Joern had a patch (as of December 2010, possibly updated since then) to 
convert at least some such macros to use enum values (stdint.h ones, 
anyway) to use enum values rather than strings as a cleaner API.

Though that wouldn't be sufficient for what you want.  The front-end type 
pieces of Bernd's changes didn't go in, since they embedded things 
specific to 40-bit types all over the place rather than providing a more 
general infrastructure for types of architecture-specific precision.  
Logically I'd like a way for an architecture to define a set of precisions 
for which there are __intN keywords and associated __intN, unsigned __intN 
types (plus the _Complex versions of those).  Then maybe the values given 
for types such as SIZE_TYPE would be either an enum value for a standard 
type, or e.g. ITK_INTN (40) or ITK_UNSIGNED_INTN (40), where ITK_INTN 
expands to some expression giving a value of the enum type not 
corresponding to any of the standard named types.
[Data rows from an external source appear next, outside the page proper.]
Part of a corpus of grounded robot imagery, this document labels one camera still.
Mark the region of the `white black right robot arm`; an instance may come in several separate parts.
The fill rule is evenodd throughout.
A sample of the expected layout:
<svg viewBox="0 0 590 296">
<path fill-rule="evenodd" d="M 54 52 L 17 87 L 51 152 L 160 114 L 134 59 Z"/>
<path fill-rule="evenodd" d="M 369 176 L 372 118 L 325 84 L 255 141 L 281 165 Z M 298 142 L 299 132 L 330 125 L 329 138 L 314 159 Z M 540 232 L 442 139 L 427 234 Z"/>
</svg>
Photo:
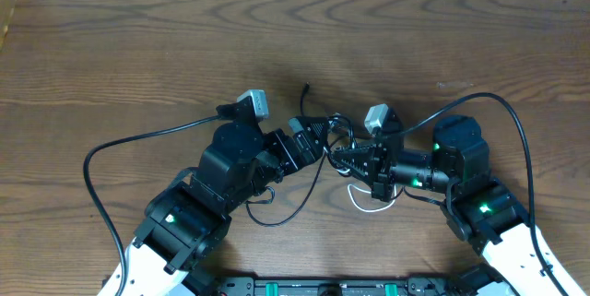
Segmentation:
<svg viewBox="0 0 590 296">
<path fill-rule="evenodd" d="M 365 119 L 372 139 L 338 148 L 340 173 L 366 184 L 372 198 L 388 207 L 408 189 L 439 193 L 447 226 L 483 258 L 517 295 L 581 295 L 582 288 L 554 256 L 535 223 L 534 206 L 523 205 L 495 178 L 490 148 L 477 121 L 451 115 L 433 129 L 431 152 L 404 147 L 407 130 L 384 104 Z"/>
</svg>

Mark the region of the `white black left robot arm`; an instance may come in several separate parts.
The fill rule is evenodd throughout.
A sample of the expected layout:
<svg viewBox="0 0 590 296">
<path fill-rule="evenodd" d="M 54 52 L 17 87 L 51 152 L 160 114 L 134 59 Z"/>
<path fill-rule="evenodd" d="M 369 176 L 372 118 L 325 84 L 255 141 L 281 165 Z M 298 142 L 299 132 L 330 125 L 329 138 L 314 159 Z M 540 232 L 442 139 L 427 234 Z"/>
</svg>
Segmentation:
<svg viewBox="0 0 590 296">
<path fill-rule="evenodd" d="M 223 123 L 198 165 L 181 170 L 148 204 L 101 294 L 169 294 L 227 235 L 231 211 L 325 151 L 330 124 L 324 117 L 291 118 L 288 136 L 280 129 L 262 132 L 266 112 L 250 97 L 219 105 L 217 113 Z"/>
</svg>

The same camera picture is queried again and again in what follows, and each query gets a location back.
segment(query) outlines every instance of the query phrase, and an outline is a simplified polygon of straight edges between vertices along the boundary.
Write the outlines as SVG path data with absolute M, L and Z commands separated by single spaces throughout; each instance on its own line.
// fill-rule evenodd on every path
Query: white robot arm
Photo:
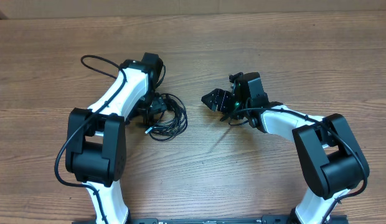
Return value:
M 124 224 L 129 221 L 120 187 L 126 160 L 125 121 L 138 102 L 151 106 L 162 66 L 158 55 L 149 53 L 145 53 L 141 62 L 126 60 L 120 65 L 114 84 L 96 103 L 87 110 L 75 108 L 69 116 L 67 138 L 75 136 L 67 146 L 66 168 L 78 181 L 85 183 L 96 211 L 96 220 L 85 223 Z M 87 119 L 91 121 L 78 131 Z M 85 139 L 92 135 L 103 137 L 103 144 Z
M 319 224 L 330 219 L 331 210 L 340 199 L 359 194 L 369 176 L 369 165 L 345 118 L 309 116 L 289 109 L 279 102 L 269 102 L 263 91 L 260 74 L 238 73 L 229 76 L 232 92 L 215 89 L 202 97 L 213 111 L 226 119 L 243 119 L 263 133 L 279 135 L 296 144 L 308 190 L 301 203 L 292 209 L 288 223 Z M 324 149 L 338 146 L 327 155 Z M 350 189 L 364 180 L 360 192 Z

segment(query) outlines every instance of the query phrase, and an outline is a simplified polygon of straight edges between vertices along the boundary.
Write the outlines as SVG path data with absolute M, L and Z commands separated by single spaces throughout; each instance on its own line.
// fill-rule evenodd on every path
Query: table surface
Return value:
M 292 142 L 230 127 L 200 102 L 227 90 L 229 74 L 259 71 L 270 100 L 346 117 L 371 172 L 367 190 L 334 213 L 386 223 L 386 11 L 0 21 L 0 223 L 95 216 L 86 190 L 53 172 L 69 113 L 113 82 L 80 57 L 121 63 L 145 52 L 164 60 L 158 92 L 183 100 L 189 127 L 164 143 L 127 128 L 121 188 L 132 217 L 259 217 L 301 201 L 307 185 Z M 75 180 L 64 159 L 60 174 Z
Likewise for floating-point types.  DTS 18661-3 (the third part of the 
draft ISO C bindings to IEEE 754-2008) defines types

_FloatN, where N is 16, 32, 64, or >= 128 and a multiple of 32
_DecimalN, where N >= 32 and a multiple of 32

and _Complex variants of the _FloatN types, where the particular set 
supported depends on the implementation (and so for GCC would depend on 
the architecture).  Again, these should be keywords.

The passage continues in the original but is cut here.